- Diocese: Maitland
- Appointed: 10 April 1976
- Term ended: 3 November 1995
- Predecessor: John Toohey

Orders
- Ordination: 24 July 1949 by Daniel Mannix
- Consecration: 2 June 1976 by James Darcy Freeman

Personal details
- Born: Leo Morris Clarke 29 August 1923
- Died: 3 June 2006 (aged 82)
- Denomination: Roman Catholic

= Leo Clarke (bishop) =

Australian bishop (1923–2006)

Leo Morris Clarke (29 August 1923 – 3 June 2006) was an Australian bishop of the Roman Catholic Diocese of Maitland in New South Wales from 1976 to 1995.

Following the death of Bishop John Toohey in September 1975, Clarke was ordained the sixth bishop of the diocese in June 1976 after 27 years in the Archdiocese of Melbourne, where he served as a priest and the Master of Ceremonies at St Patrick's Cathedral under Archbishop Daniel Mannix.

As bishop, Clarke was instrumental in implementing a program of renewal the diocesan community. He initiated the synod of 1992–93, a sustained consultation process involving clergy and laity coming to grips with the issues raised by the Second Vatican Council. His major rationalisation of Newcastle's Catholic secondary schools was controversial at the time and caused him enormous pain.

His successor, Bishop Michael Malone, told the Hunter Commission of Inquiry that when Clarke handed over the office to him, he slid a large ornamental cross across the desk and pointed to a "rather large briefcase that sat in the corner of his office". Malone asked Clarke if he was going to show him "where the skeletons are, where the secret things are?" but Clarke merely responded "Ah you will find out soon enough."

After his resignation in 1996, he became Bishop Emeritus of Maitland-Newcastle.

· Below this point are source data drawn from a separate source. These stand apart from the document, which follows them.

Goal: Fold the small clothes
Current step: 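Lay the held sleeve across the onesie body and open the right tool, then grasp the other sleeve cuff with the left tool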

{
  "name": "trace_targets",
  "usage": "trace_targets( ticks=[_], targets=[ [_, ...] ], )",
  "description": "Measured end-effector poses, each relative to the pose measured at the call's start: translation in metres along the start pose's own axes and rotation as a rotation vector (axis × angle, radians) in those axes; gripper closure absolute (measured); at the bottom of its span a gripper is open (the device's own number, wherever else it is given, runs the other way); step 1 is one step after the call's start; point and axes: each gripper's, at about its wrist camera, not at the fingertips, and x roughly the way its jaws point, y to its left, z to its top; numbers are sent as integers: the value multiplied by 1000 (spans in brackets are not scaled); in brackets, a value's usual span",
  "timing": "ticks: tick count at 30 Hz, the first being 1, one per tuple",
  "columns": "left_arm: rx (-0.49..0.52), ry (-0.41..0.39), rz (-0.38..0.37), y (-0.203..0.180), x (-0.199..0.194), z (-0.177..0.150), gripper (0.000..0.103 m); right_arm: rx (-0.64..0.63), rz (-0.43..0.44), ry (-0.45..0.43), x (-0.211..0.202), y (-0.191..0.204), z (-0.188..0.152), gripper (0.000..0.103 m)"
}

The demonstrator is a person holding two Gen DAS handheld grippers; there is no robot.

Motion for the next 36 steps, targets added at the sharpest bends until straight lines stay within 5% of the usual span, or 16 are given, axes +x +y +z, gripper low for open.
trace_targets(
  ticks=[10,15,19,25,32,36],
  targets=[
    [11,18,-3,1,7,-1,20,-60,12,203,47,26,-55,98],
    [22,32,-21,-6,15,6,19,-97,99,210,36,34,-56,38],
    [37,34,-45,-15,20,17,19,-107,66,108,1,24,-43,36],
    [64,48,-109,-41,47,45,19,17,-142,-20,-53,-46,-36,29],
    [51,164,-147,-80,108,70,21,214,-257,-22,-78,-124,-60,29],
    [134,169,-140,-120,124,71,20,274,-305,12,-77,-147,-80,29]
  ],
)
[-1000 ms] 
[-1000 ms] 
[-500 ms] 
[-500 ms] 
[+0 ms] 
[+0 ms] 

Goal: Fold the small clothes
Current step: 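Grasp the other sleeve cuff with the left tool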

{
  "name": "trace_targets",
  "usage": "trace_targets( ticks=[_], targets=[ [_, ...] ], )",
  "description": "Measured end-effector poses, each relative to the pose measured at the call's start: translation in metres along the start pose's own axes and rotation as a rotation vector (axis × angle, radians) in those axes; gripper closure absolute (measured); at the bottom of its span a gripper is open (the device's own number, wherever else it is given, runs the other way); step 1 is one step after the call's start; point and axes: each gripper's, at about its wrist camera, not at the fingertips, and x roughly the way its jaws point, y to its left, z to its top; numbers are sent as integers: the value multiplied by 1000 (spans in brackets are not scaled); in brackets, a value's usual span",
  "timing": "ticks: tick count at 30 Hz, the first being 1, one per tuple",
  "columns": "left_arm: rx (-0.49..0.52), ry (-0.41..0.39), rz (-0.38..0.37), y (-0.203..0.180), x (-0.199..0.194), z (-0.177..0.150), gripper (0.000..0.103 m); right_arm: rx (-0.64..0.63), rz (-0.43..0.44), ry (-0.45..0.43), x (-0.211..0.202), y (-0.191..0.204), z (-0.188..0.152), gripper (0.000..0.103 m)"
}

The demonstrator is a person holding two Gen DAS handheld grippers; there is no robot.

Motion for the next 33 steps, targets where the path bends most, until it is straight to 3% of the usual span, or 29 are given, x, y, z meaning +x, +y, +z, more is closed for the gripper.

==Child sexual abuse scandal==

During his time as Bishop of Maitland-Newcastle, Clarke concealed the sexual crimes of abusive priests in the diocese, including Denis McAlinden, James Fletcher, David O'Hearn and Vincent Ryan.

Monsignor Patrick Cotter had warned Clarke that Father McAlinden had a predilection for touching young girls. McAlinden continued to abuse children until 1993, when Clarke brought Father Brian Lucas in to convince McAlinden to resign. Neither Clarke nor Lucas reported McAlinden to the police.

In 1996, Clarke and Cotter were interviewed by NSW Police in relation to the sexual abuse of children by Father Vincent Ryan. A brief of evidence, recommending Cotter be prosecuted for concealing a serious crime, was sent to the Director of Public Prosecutions. The case against Cotter never proceeded due to his age. and Clarke died in 2006.

In 2016, Bishop Michael Malone told the Royal Commission into Institutional Responses to Child Sexual Abuse that Clarke had told him that Ryan had "offended many times". Clarke had sent Ryan for therapy in Melbourne and returned to ministry without any supervision. Malone said Clarke did not reveal a great deal more about Ryan's offending but conceded the bishop and church had covered-up Ryan's abuse of children for decades.

The Diocese of Maitland-Newcastle has acknowledged the failures of leadership, including Clarke and Cotter, in concealing child sexual abuse, failing to protect children and inadequate pastoral care to survivors of clerical abuse. The diocese offered a public apology to the Special Commission of Inquiry in 2013 and Bishop Wright read a statement of apology and admitted past failings during the 2014 sitting of the Royal Commission into Institutional Responses to Child Sexual Abuse.

What has been ignored by the media and the Royal Commission is that after Clarke's resignation in 1996 he visited his estranged brother on the Gold Coast and confided that he had lost faith in the Catholic church and resigned. Bishop Clarke stated that he resigned because of the many cover up's of child sexual abuse crimes that had continued over the years in his time as Bishop of Maitland. Bishop Clarke was not accused of covering up child sexual abuse crimes until after he died in 2006. Bishop Clarke was not given the opportunity, before his death, to defend himself against the allegations made against him that he covered up and enabled child sex abuse.

In 2020, in advance of the broadcast of ABC's series Revelation, Bishop William Wright ordered the removal of a plaque in Maitland Cathedral celebrating the life of Clarke.

==Bibliography==

- Clarke, Leo M. (2003). "Archbishop Mannix: what was he like?"